Find all the lines in the entries below that hold the word "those" and copy them.

▶

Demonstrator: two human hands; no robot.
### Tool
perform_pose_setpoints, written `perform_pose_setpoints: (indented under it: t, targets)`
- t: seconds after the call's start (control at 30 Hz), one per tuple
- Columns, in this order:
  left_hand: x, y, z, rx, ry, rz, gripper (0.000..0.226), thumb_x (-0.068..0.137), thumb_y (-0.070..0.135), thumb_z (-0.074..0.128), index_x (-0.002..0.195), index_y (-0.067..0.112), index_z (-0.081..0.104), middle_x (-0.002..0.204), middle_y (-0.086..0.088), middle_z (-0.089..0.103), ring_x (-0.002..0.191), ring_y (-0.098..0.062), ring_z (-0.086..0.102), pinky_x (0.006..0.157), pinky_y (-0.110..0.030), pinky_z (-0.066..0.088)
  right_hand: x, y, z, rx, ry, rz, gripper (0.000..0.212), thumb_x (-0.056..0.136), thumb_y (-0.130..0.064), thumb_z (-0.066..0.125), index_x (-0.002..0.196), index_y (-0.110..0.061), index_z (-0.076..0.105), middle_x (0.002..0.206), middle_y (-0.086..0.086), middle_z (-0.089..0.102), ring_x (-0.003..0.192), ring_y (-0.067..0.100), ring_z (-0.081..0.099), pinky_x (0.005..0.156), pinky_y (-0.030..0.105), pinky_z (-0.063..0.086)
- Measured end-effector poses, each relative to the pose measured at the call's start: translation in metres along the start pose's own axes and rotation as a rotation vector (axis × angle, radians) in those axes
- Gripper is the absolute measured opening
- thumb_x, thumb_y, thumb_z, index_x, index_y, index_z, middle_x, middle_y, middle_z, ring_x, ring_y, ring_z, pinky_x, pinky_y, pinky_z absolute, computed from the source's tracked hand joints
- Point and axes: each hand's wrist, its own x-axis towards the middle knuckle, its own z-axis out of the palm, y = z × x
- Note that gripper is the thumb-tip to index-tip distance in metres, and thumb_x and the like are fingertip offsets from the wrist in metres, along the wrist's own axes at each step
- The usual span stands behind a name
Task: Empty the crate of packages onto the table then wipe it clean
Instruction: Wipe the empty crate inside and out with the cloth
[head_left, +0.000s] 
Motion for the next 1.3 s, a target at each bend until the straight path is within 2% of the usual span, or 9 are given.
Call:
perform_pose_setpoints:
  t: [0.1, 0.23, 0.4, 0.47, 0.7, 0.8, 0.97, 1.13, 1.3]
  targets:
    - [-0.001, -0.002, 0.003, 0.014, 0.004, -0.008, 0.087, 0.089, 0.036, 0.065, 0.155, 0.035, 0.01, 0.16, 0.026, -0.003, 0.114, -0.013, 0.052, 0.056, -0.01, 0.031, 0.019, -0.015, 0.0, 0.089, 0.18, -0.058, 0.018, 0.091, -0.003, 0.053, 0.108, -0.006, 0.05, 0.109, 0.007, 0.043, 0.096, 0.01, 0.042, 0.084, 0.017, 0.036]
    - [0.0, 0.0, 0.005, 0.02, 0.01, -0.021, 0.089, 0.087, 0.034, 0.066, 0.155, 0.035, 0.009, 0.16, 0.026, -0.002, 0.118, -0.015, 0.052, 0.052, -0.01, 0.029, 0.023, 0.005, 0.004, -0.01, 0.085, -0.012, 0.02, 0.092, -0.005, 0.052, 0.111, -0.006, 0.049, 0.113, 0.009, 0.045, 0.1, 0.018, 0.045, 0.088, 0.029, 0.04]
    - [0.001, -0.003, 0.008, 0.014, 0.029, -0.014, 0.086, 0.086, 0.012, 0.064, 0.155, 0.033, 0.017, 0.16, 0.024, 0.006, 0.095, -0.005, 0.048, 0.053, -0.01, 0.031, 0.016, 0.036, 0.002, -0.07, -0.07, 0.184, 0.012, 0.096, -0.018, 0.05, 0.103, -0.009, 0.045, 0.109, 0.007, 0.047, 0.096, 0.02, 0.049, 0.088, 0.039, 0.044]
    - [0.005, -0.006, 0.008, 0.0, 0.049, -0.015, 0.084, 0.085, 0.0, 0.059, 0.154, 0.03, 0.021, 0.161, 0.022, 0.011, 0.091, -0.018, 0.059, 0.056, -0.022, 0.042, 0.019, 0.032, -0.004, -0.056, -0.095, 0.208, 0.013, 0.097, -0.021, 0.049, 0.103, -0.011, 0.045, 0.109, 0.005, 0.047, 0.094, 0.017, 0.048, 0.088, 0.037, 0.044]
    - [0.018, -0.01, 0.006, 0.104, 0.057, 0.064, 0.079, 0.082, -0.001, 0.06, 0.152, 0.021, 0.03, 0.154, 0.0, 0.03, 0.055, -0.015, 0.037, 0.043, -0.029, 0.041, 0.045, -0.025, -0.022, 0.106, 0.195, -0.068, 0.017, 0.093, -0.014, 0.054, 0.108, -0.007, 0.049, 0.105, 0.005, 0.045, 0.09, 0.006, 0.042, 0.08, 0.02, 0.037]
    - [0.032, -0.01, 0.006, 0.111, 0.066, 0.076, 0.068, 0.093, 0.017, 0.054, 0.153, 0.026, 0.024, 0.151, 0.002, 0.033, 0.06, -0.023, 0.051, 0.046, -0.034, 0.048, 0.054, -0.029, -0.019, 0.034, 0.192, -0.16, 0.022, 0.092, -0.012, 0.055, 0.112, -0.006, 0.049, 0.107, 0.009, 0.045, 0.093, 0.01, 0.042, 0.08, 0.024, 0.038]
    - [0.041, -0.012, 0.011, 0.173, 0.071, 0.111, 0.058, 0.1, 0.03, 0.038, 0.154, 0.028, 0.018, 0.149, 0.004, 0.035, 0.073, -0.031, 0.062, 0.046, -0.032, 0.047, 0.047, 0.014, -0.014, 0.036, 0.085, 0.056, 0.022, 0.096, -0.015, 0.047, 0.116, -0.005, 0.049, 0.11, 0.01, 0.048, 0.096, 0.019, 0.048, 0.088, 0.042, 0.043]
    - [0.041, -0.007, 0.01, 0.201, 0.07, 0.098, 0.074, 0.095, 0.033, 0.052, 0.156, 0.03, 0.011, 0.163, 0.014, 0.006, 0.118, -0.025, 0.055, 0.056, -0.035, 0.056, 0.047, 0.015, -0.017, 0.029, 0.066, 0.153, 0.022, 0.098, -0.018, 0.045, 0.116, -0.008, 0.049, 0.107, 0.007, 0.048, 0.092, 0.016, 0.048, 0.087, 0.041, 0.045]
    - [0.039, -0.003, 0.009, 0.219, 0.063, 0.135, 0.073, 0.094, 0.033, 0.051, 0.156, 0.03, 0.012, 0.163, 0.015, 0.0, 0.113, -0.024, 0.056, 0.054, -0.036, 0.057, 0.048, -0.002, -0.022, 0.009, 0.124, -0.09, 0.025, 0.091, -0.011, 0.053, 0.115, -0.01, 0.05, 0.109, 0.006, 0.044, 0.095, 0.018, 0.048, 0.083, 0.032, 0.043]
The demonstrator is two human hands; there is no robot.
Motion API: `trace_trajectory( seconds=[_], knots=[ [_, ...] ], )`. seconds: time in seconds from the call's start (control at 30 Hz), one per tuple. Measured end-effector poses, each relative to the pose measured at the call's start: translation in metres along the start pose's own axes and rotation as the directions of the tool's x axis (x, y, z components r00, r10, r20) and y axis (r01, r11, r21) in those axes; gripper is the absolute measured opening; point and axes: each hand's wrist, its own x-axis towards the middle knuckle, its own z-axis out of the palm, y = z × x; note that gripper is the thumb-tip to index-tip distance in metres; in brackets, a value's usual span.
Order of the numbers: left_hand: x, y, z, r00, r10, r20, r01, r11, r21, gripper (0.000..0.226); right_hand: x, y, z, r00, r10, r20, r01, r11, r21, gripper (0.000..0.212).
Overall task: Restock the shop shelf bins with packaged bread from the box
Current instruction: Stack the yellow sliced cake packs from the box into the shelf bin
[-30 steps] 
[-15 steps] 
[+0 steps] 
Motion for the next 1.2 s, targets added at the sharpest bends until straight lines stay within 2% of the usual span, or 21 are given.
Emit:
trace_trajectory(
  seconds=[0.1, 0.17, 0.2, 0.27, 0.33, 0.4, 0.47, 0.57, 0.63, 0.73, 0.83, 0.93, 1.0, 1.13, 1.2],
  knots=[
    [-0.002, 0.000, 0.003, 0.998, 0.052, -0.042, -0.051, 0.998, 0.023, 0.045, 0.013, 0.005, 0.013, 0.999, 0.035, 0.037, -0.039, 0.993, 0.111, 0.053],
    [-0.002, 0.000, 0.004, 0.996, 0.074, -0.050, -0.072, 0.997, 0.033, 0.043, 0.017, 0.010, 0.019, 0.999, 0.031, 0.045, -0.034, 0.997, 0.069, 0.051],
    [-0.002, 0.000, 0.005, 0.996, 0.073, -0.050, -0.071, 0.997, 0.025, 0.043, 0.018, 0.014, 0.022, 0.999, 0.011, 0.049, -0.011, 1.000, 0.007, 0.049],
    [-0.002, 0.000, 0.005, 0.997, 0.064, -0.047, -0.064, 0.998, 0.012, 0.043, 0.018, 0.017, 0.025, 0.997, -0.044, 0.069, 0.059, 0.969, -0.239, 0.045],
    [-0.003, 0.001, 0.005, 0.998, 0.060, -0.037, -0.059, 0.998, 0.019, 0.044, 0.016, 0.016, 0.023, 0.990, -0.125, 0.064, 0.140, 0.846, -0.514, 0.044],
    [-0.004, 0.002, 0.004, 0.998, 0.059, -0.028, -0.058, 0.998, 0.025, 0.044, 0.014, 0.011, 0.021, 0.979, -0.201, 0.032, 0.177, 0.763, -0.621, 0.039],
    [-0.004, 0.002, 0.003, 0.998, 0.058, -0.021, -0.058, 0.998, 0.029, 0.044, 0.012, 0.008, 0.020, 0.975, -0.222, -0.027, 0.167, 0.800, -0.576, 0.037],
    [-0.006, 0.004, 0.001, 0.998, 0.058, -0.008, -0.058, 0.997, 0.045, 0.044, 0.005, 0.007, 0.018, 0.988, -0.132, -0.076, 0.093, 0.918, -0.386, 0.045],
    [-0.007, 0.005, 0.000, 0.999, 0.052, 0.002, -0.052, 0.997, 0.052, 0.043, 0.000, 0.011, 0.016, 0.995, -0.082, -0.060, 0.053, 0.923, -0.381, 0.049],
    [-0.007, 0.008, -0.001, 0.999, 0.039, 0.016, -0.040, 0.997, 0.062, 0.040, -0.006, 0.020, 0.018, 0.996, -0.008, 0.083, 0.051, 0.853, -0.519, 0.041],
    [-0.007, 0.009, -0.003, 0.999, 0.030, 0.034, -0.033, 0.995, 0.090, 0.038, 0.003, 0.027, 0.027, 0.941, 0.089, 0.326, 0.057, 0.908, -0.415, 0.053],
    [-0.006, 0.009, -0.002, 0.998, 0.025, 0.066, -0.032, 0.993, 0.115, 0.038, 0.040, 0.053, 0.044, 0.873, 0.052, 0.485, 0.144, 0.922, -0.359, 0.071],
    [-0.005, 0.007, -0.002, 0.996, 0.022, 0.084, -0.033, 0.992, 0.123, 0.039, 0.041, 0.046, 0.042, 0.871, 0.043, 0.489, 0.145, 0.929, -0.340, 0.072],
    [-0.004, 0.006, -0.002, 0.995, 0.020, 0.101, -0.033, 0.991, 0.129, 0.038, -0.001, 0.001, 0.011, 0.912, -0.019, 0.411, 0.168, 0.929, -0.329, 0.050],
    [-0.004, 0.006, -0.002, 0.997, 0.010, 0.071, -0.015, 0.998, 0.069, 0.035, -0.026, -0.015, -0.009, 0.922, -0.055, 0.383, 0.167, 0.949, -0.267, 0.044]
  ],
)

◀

Solution to this task:
- Measured end-effector poses, each relative to the pose measured at the call's start: translation in metres along the start pose's own axes and rotation as a rotation vector (axis × angle, radians) in those axes
Motion API: `trace_trajectory( seconds=[_], knots=[ [_, ...] ], )`. seconds: time in seconds from the call's start (control at 30 Hz), one per tuple. Measured end-effector poses, each relative to the pose measured at the call's start: translation in metres along the start pose's own axes and rotation as the directions of the tool's x axis (x, y, z components r00, r10, r20) and y axis (r01, r11, r21) in those axes; gripper is the absolute measured opening; point and axes: each hand's wrist, its own x-axis towards the middle knuckle, its own z-axis out of the palm, y = z × x; note that gripper is the thumb-tip to index-tip distance in metres; in brackets, a value's usual span.

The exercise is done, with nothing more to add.